[Start of Attachment]

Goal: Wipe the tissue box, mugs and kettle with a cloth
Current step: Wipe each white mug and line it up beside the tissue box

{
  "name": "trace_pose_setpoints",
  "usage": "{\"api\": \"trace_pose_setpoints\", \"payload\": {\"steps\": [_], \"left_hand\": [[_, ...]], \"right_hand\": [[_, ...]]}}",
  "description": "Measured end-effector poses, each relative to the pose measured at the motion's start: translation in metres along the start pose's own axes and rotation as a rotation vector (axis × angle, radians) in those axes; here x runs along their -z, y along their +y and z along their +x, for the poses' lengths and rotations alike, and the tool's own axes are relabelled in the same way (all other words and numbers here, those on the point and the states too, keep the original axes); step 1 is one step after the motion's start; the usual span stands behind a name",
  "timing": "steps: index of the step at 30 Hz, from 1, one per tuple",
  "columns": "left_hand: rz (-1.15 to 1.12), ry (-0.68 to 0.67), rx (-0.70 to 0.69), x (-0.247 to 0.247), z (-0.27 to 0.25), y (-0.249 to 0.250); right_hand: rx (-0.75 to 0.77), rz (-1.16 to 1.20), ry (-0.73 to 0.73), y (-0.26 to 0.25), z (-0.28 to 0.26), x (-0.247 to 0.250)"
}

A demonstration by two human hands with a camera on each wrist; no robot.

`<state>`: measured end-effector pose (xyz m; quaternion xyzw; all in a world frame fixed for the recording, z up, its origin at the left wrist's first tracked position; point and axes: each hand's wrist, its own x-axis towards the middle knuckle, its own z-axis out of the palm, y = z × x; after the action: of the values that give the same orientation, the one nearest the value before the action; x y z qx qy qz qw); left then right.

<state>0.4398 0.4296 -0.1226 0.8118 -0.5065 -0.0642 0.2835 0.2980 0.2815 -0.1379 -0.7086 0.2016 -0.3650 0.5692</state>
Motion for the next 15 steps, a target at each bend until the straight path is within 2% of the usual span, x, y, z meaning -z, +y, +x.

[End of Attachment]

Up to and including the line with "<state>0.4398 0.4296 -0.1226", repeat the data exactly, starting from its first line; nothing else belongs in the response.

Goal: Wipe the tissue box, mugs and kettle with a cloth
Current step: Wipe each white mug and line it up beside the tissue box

{
  "name": "trace_pose_setpoints",
  "usage": "{\"api\": \"trace_pose_setpoints\", \"payload\": {\"steps\": [_], \"left_hand\": [[_, ...]], \"right_hand\": [[_, ...]]}}",
  "description": "Measured end-effector poses, each relative to the pose measured at the motion's start: translation in metres along the start pose's own axes and rotation as a rotation vector (axis × angle, radians) in those axes; here x runs along their -z, y along their +y and z along their +x, for the poses' lengths and rotations alike, and the tool's own axes are relabelled in the same way (all other words and numbers here, those on the point and the states too, keep the original axes); step 1 is one step after the motion's start; the usual span stands behind a name",
  "timing": "steps: index of the step at 30 Hz, from 1, one per tuple",
  "columns": "left_hand: rz (-1.15 to 1.12), ry (-0.68 to 0.67), rx (-0.70 to 0.69), x (-0.247 to 0.247), z (-0.27 to 0.25), y (-0.249 to 0.250); right_hand: rx (-0.75 to 0.77), rz (-1.16 to 1.20), ry (-0.73 to 0.73), y (-0.26 to 0.25), z (-0.28 to 0.26), x (-0.247 to 0.250)"
}

A demonstration by two human hands with a camera on each wrist; no robot.

`<state>`: measured end-effector pose (xyz m; quaternion xyzw; all in a world frame fixed for the recording, z up, its origin at the left wrist's first tracked position; point and axes: each hand's wrist, its own x-axis towards the middle knuckle, its own z-axis out of the palm, y = z × x; after the action: of the values that give the same orientation, the one nearest the value before the action; x y z qx qy qz qw); left then right.

<state>0.4398 0.4296 -0.1226 0.8118 -0.5065 -0.0642 0.2835 0.2980 0.2815 -0.1379 -0.7086 0.2016 -0.3650 0.5692</state>

The exercise has been carried out in full.